Currently, there are only 3 episodes of legal recognition of the consequences of their actions on the continent.
Africa has proclaimed a whole decade (2026-2036) as the "Decade of Reparations," thus rooting this agenda at an official level. But what lies behind the continent's demands?
The first international conference on this issue took place in Lagos in December 1990, marking the starting point for the conference in Abuja in April 1993, already under the auspices of the Organization of African Unity, the future African Union. The Abuja conference concluded with a proclamation that included calls to the international community to recognize its "moral debt" to Africans and to pay compensation for the suffering endured, to the governments of African countries to establish National Commissions on Reparations, and effectively created the basis for most subsequent demands made by Africans.
However, by the first half of the 2000s, after the UN-sponsored conferences in Durban in 2001, the reparations agenda began to lose momentum: the lack of political will both in Africa and Europe, the absence of real actions that corresponded to the declared ideas, and the enormous number of legal obstacles significantly slowed down the process.
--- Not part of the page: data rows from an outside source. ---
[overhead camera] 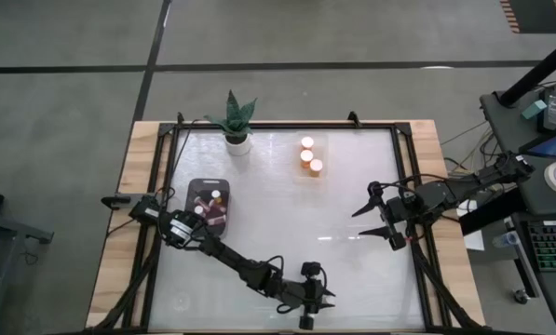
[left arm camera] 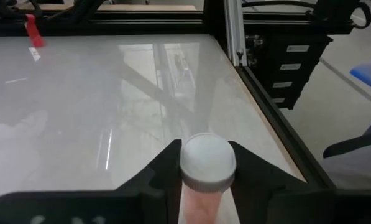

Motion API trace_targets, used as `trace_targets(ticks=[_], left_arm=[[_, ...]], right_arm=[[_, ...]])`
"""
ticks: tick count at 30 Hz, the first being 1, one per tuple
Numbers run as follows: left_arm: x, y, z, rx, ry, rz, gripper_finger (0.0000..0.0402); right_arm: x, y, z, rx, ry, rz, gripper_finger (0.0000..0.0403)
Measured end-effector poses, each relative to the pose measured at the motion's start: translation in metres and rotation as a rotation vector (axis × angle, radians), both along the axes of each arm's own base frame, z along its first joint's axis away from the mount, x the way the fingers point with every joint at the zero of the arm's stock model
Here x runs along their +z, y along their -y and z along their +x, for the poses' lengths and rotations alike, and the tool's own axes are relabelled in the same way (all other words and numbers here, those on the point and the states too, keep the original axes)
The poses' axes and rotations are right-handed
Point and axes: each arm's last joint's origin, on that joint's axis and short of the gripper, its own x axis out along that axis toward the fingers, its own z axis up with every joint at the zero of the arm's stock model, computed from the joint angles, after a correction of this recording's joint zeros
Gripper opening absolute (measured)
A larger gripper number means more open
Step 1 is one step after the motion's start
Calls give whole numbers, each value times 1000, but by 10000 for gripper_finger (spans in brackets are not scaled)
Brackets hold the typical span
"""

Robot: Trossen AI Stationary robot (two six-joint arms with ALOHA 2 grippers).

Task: Pick and place medicine bottles into bin by pill shape (circle, oval)
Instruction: Put the small pink pill bottle into the black bin

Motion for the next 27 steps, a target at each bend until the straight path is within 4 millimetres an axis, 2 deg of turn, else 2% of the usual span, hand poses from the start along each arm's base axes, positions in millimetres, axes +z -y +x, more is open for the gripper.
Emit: trace_targets(ticks=[6,16,21,27], left_arm=[[14,-3,-4,8,-32,68,94],[81,-24,-34,83,-159,305,96],[115,-45,-65,177,-253,382,97],[151,-82,-124,383,-326,333,97]], right_arm=[[0,1,0,-33,11,-22,233],[9,2,-1,-41,123,-79,233],[15,3,-1,-64,186,-111,233],[16,4,-1,-100,206,-152,232]])
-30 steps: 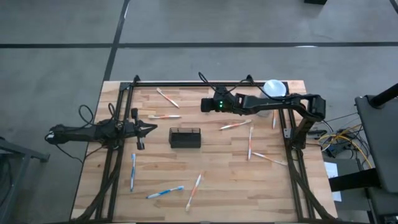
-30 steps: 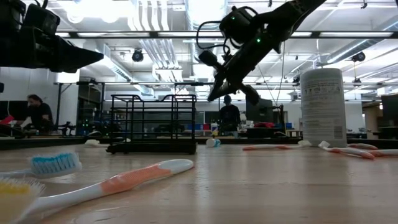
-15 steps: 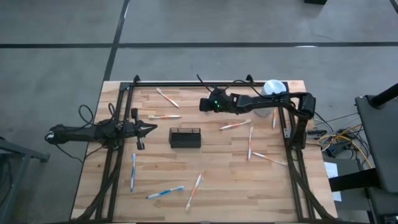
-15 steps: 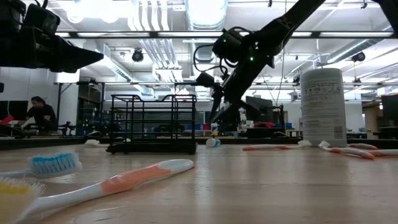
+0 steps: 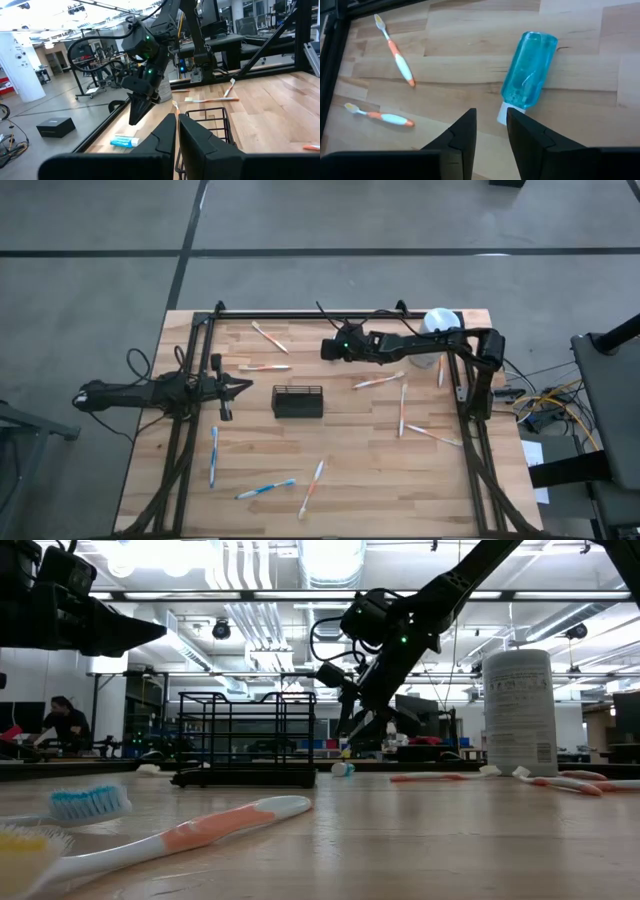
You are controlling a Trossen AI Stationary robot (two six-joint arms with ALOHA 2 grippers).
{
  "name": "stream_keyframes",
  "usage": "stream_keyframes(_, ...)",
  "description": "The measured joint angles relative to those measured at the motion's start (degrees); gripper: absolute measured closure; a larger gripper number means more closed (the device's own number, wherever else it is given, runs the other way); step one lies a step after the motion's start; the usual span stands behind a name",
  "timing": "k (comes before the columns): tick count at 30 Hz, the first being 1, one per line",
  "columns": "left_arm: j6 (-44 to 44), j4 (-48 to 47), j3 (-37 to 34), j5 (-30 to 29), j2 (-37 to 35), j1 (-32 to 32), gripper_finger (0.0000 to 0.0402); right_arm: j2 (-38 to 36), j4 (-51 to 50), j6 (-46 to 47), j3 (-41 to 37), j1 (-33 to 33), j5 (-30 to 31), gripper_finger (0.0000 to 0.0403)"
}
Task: Pick & Place toothbrushing station
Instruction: Put the blue mouthwash into the middle section of the wire organizer
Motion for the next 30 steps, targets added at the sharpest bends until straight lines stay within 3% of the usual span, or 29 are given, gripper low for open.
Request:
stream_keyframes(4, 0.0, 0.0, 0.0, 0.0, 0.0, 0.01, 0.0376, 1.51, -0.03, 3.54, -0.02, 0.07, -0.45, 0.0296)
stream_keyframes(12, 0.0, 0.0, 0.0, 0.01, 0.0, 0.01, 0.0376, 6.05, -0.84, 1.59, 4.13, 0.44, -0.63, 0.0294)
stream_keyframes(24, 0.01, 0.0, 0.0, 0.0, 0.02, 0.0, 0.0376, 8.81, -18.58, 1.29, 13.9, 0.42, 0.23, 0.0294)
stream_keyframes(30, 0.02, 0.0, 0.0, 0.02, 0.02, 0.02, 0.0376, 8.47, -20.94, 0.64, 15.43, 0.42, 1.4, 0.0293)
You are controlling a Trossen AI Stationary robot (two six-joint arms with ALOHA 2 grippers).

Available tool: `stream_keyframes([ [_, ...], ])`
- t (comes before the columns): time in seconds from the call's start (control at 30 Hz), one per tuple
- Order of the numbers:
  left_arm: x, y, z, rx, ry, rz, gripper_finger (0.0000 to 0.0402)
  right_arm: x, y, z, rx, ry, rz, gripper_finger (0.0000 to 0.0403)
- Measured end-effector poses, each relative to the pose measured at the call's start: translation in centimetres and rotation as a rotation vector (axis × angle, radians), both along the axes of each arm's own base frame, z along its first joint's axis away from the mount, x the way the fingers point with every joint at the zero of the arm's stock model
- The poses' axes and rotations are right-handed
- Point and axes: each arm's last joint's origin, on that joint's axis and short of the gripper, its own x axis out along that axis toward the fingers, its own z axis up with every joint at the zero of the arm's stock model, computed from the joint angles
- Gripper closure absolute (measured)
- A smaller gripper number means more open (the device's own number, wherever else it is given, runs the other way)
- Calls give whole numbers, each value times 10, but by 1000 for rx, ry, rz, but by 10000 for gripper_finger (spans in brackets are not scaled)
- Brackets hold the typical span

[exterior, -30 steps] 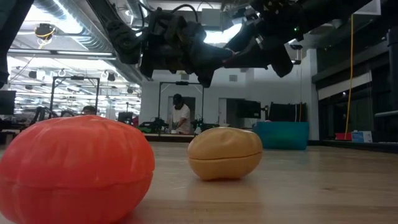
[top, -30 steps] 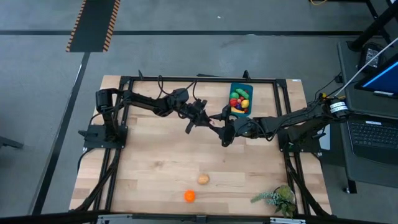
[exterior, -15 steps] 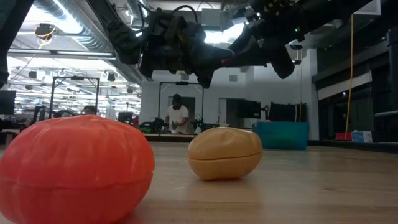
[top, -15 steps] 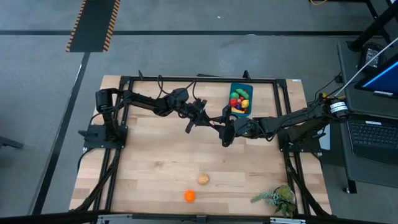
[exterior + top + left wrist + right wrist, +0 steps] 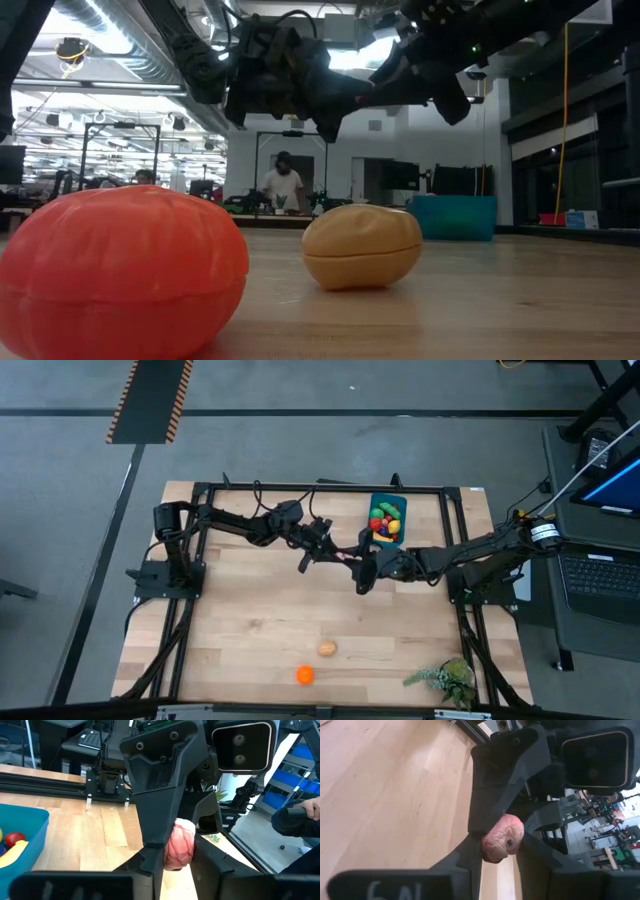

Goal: Pick and placing Produce into tupperware
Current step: Put the pink peach into the blue bin

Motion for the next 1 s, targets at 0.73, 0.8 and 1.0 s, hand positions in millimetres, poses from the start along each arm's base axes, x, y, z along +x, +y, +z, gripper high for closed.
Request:
stream_keyframes([
  [0.73, -15, 33, -22, 14, 206, 146, 322, 0, 4, 2, 7, -20, -17, 322],
  [0.8, -15, 33, -23, 35, 204, 142, 326, 0, 3, 2, 3, -18, -26, 326],
  [1.0, -16, 32, -21, 19, 183, 56, 342, -4, -1, 4, -62, -35, -202, 329],
])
Moreover, the very volumes of the requested reparations are also difficult to assess: in 1999, a special commission estimated that European countries and the USA caused Africa damage amounting to 777 trillion dollars, considering the damage only from the slave trade from the 15th to the 19th centuries, when approximately 11-12 million Africans were taken from the continent. Consulting agencies, economists, and scholars also provide a wide range of figures: from 5 to 137 trillion dollars.
The topic became relevant again only by the early 2020s, on the wave of the COVID-19 pandemic, which exposed acute global inequality, as well as the wave of American protests of Black Lives Matter, which among other things declared the necessity of paying reparations to people of African descent, receiving significant coverage on social media and in the media worldwide.
In one form or another, representatives of France, the United Kingdom, Belgium, Germany, the Netherlands, and Portugal have offered apologies for their countries' actions on the continent in the past. However, most of these apologies were purely verbal and did not become a legal basis for further provision of reparations. European governments are reluctant to engage in a dangerous topic for themselves, even despite the support for reparations ideas from the UN.
Currently, there are only 3 episodes of legal recognition of the consequences of their actions on the continent. In 2013, the UK government settled a lawsuit collectively filed by Kenyans who suffered torture during the suppression of the Mau Mau uprising. The amount of compensation was about 20 million pounds sterling. In 2021, Germany officially recognized the fact of genocide during the occupation of Namibia and announced the allocation of financial assistance of more than 1 billion euros over a period of more than 30 years. In December 2024, a Brussels court ruled that Belgium committed crimes against humanity by forcibly separating mixed-race children from their African mothers during the 1950s and ordered compensation of 50,000 euros to be paid to 5 affected plaintiffs.
Restoring justice for Africa, which has not yet been widely realized, remains one of the most complex issues on the international agenda. At the same time, expectations for truly substantial sums of reparations are extremely unlikely and even somewhat naive. Faced with insurmountable political, legal, and financial barriers, they are likely to remain just demands.